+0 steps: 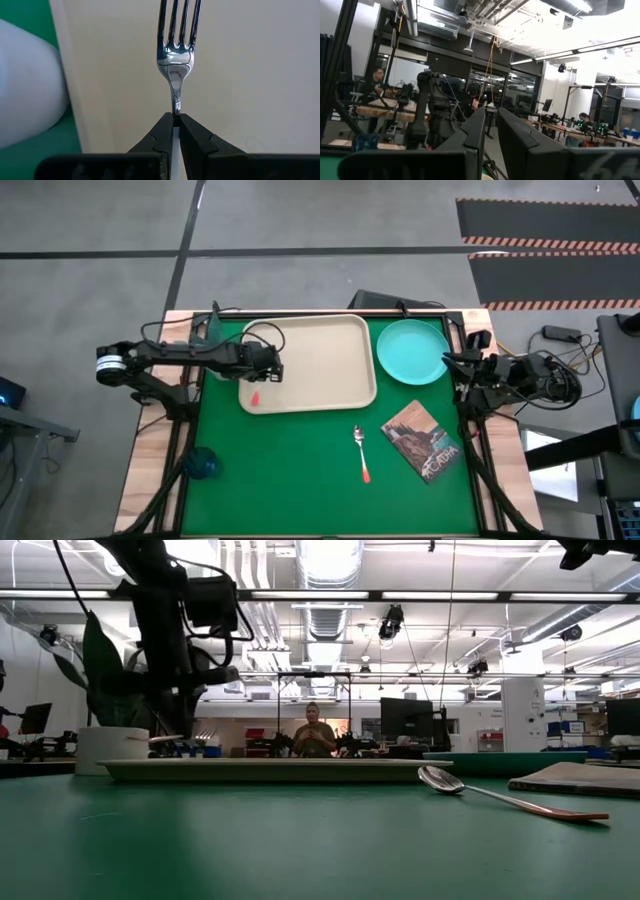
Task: Pick and place plate/cup/fork/spoon on tray
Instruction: Put the orange fork on the white tray
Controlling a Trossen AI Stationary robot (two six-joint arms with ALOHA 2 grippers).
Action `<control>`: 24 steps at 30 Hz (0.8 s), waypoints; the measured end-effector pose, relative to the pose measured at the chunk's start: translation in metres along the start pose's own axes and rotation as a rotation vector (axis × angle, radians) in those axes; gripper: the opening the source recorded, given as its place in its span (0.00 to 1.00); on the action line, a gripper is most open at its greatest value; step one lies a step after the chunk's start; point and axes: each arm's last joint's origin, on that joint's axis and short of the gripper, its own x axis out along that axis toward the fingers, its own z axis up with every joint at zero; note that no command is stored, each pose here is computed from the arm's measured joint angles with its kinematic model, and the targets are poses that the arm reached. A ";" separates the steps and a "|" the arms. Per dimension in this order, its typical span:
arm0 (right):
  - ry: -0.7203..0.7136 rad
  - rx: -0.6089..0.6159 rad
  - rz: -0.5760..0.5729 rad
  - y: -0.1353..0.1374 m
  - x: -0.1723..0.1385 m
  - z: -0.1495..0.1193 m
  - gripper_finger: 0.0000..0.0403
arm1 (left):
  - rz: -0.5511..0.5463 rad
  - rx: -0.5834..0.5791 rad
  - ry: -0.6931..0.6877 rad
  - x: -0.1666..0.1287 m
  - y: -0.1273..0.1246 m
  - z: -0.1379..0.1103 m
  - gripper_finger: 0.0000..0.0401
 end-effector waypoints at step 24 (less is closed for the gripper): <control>0.000 -0.009 0.000 0.000 0.000 0.000 0.11 | -0.010 -0.033 -0.011 0.019 0.010 -0.011 0.02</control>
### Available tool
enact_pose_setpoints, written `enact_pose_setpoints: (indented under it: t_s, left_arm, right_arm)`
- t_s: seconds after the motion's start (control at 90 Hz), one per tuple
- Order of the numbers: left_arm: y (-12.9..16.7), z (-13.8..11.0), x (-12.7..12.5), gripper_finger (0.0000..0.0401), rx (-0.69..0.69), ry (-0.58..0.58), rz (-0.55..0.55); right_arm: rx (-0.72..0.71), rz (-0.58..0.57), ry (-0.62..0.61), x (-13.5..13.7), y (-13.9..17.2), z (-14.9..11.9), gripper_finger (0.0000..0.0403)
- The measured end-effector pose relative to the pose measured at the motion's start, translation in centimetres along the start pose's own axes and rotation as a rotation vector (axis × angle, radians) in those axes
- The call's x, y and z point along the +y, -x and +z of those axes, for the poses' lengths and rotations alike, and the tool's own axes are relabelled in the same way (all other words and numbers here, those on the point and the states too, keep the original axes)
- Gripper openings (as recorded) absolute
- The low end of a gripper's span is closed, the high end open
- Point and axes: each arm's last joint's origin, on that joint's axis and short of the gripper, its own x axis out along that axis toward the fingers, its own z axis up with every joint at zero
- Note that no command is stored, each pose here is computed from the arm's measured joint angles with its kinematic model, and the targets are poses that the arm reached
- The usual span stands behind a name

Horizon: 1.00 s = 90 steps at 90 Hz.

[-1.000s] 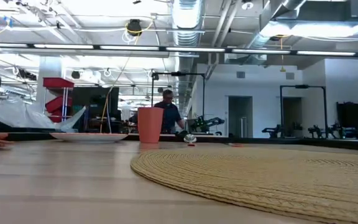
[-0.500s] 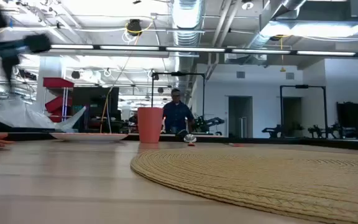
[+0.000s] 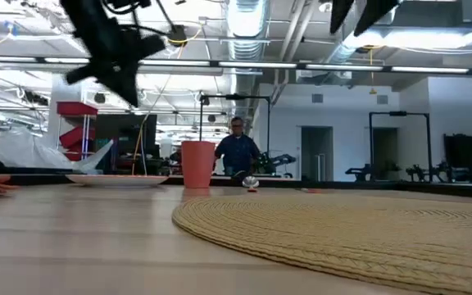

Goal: Set table place
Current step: Put the orange table knife to the brown placemat

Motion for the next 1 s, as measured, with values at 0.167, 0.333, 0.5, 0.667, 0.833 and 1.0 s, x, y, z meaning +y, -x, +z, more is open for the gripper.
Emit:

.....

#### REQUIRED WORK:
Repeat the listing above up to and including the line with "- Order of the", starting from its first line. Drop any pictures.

#### ANSWER SECTION:
+0 steps: 
Task: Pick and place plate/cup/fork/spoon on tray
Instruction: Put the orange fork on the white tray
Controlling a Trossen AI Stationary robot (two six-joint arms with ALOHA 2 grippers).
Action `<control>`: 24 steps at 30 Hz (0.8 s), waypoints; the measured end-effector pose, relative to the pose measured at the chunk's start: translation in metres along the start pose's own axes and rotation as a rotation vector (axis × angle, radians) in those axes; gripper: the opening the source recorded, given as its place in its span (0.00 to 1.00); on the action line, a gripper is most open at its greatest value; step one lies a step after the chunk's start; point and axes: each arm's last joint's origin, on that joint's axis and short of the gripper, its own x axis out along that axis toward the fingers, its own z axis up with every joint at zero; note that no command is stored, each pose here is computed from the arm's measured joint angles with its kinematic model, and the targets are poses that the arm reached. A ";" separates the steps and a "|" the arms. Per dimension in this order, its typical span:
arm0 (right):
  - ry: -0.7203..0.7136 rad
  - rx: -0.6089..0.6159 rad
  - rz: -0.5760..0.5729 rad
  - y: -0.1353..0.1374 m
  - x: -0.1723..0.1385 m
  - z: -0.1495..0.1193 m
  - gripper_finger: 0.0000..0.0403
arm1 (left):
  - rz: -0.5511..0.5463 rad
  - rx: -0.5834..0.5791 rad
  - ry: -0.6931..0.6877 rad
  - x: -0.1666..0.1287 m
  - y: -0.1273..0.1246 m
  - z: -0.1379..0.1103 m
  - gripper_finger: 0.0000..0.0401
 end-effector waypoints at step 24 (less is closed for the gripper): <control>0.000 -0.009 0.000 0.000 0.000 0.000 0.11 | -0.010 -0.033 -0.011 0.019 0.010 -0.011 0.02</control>
### Available tool
enact_pose_setpoints, written `enact_pose_setpoints: (indented under it: t_s, left_arm, right_arm)`
- t_s: seconds after the motion's start (control at 90 Hz), one per tuple
- Order of the numbers: left_arm: y (-12.9..16.7), z (-13.8..11.0), x (-12.7..12.5), gripper_finger (0.0000..0.0401), rx (-0.69..0.69), ry (-0.58..0.58), rz (-0.55..0.55); right_arm: rx (-0.72..0.71), rz (-0.58..0.57), ry (-0.62..0.61), x (-13.5..13.7), y (-13.9..17.2), z (-14.9..11.9), gripper_finger (0.0000..0.0403)

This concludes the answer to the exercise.